## WORK ITEM
Begin with the first line of the entries below and reproduce each line exactly, ending with the line that holds "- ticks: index".

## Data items
* * * * * * *
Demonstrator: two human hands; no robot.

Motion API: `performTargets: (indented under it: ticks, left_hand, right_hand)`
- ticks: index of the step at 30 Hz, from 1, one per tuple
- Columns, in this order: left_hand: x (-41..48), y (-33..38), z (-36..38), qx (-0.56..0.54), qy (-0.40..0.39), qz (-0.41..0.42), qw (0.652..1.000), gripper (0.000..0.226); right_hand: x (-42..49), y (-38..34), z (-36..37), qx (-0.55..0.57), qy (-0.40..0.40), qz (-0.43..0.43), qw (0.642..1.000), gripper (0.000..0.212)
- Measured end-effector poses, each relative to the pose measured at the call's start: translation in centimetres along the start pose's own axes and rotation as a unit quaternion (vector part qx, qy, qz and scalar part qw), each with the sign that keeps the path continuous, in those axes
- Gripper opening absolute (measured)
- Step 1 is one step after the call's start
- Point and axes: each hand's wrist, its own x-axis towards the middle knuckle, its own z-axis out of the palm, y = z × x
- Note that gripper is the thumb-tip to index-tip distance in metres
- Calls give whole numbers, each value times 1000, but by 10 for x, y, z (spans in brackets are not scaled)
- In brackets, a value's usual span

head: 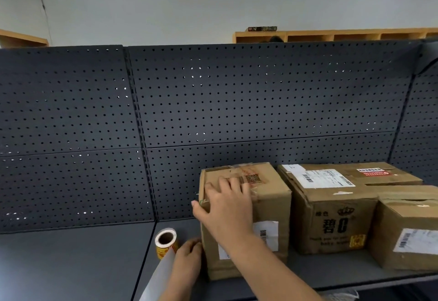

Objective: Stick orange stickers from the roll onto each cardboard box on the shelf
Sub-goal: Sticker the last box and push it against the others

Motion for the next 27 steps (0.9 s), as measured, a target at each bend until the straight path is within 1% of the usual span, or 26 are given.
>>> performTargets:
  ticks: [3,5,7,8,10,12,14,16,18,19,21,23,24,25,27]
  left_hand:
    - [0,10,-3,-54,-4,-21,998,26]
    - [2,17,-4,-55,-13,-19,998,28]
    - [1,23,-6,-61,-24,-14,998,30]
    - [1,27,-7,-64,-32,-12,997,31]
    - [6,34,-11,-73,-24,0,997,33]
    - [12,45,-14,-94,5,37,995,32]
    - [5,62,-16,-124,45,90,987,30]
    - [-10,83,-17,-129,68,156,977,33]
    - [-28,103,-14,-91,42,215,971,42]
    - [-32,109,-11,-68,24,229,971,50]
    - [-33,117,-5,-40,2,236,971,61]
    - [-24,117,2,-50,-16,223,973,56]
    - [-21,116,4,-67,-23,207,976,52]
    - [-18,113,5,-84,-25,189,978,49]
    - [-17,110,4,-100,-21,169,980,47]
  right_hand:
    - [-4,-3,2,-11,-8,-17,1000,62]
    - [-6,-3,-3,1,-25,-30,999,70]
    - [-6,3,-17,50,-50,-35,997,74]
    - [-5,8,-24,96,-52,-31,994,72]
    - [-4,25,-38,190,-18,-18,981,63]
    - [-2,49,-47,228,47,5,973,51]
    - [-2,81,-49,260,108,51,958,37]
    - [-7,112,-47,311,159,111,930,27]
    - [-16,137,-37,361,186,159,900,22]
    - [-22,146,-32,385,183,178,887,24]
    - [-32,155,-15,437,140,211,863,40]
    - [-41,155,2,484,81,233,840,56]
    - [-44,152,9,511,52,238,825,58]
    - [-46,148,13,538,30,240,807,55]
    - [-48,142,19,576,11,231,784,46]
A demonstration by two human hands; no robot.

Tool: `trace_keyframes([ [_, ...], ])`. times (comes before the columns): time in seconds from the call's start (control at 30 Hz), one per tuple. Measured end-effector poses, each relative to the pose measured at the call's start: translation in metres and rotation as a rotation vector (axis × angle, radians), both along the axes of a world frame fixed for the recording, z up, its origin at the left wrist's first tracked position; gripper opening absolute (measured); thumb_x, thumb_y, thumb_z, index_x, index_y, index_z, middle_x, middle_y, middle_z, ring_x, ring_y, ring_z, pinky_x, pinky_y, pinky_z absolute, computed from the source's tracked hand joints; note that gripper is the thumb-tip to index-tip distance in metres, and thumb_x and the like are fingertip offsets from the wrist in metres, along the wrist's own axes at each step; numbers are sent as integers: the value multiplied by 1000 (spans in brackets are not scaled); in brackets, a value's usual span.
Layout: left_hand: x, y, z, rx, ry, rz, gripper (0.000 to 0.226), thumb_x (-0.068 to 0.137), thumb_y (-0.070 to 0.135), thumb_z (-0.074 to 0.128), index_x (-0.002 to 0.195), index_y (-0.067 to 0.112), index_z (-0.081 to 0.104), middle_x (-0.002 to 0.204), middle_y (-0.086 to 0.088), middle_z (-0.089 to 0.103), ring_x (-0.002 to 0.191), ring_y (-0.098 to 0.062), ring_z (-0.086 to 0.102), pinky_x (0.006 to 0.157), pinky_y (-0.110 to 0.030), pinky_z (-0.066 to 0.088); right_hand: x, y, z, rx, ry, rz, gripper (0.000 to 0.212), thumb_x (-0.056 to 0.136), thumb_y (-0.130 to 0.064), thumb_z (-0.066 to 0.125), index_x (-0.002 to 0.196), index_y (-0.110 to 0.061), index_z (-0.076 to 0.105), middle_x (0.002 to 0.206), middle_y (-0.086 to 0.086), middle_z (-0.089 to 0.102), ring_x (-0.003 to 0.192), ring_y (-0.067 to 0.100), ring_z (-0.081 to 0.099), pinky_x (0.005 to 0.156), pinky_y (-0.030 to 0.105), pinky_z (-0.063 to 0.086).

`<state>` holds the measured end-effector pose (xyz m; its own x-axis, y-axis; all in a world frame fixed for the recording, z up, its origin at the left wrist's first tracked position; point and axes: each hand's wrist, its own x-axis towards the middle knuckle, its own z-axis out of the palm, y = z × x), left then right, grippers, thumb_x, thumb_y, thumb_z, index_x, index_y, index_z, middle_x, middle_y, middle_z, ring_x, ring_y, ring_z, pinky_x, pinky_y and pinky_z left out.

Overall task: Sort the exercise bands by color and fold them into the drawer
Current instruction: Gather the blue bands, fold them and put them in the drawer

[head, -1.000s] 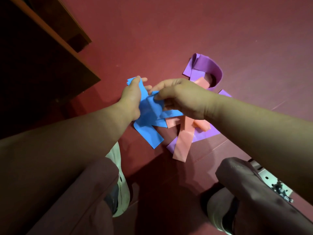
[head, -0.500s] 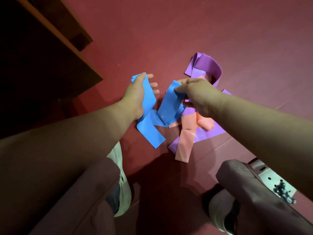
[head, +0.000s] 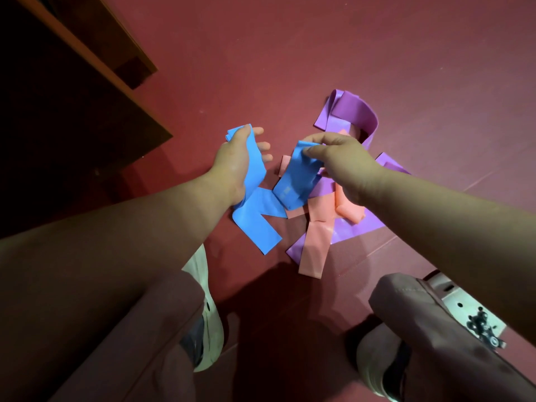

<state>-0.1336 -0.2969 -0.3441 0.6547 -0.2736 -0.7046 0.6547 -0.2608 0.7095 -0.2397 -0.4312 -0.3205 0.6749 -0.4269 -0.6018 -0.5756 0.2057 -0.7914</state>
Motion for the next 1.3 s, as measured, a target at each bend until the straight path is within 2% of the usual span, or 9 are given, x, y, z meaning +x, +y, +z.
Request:
trace_keyframes([
  [0.2,-3,-3,2,-54,-19,-31,30,101,34,39,93,22,65,85,-3,62,69,-19,59,72,-34,48,-4,11,10,80,-97,455,19,90,0,61,88,-18,69,86,2,67,76,10,62,68,23,52],
  [0.27,-5,-4,4,-84,-7,-61,30,101,33,39,95,19,64,85,-4,62,69,-20,59,69,-32,51,-4,17,12,37,-110,525,18,89,-3,65,90,-19,73,94,4,71,87,12,64,83,27,54],
  [0.47,-12,-5,11,-201,186,-167,30,97,31,39,93,17,65,73,-5,68,64,-21,66,65,-29,54,0,24,8,13,-153,354,17,81,-3,74,93,-15,69,89,21,67,82,30,67,84,38,56],
  [0.6,-16,-6,14,-274,297,-153,34,95,33,37,98,14,65,84,-7,69,73,-24,66,75,-33,51,3,24,7,-3,-143,195,20,79,-3,77,78,-16,62,73,10,61,77,22,60,80,41,56],
  [0.73,-21,-4,13,-248,358,-181,47,94,41,35,103,9,68,95,-12,67,85,-28,63,90,-39,45,5,23,3,-38,-138,88,20,79,-7,78,73,-16,61,56,-7,58,62,12,59,61,27,53],
  [0.9,-25,-6,10,-216,380,-200,55,94,52,32,107,11,66,102,-15,63,97,-31,57,96,-43,41,7,23,-2,-6,-116,-6,21,79,-7,78,72,-15,60,61,-2,61,53,6,59,50,20,48],
  [1.07,-29,-10,9,-272,429,-231,78,89,70,33,128,8,60,120,-21,58,111,-35,54,109,-54,34,9,23,-10,68,-36,-154,22,76,-14,81,71,-17,60,65,-1,64,55,11,58,50,21,44],
  [1.17,-30,-11,12,-267,434,-262,68,90,67,40,119,9,61,122,-20,54,112,-34,52,109,-54,33,12,23,-14,113,11,-231,35,69,-18,84,66,-21,50,66,1,57,60,16,52,56,26,41],
  [1.3,-29,-10,10,-243,402,-216,58,97,55,39,129,11,58,125,-19,59,112,-35,57,104,-53,43,13,23,-13,209,-2,-239,47,75,-13,81,58,-21,39,57,-3,54,55,13,53,50,23,40],
])
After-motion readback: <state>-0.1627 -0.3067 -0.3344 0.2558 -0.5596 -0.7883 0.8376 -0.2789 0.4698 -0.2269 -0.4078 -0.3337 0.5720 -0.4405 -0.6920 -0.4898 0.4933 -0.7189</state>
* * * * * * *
## SOLUTION TO THIS EXERCISE
Demonstrator: two human hands; no robot.

Motion API: `performTargets: (indented under it: ticks, left_hand, right_hand)`
- ticks: index of the step at 30 Hz, from 1, one per tuple

Nothing else belongs to the answer.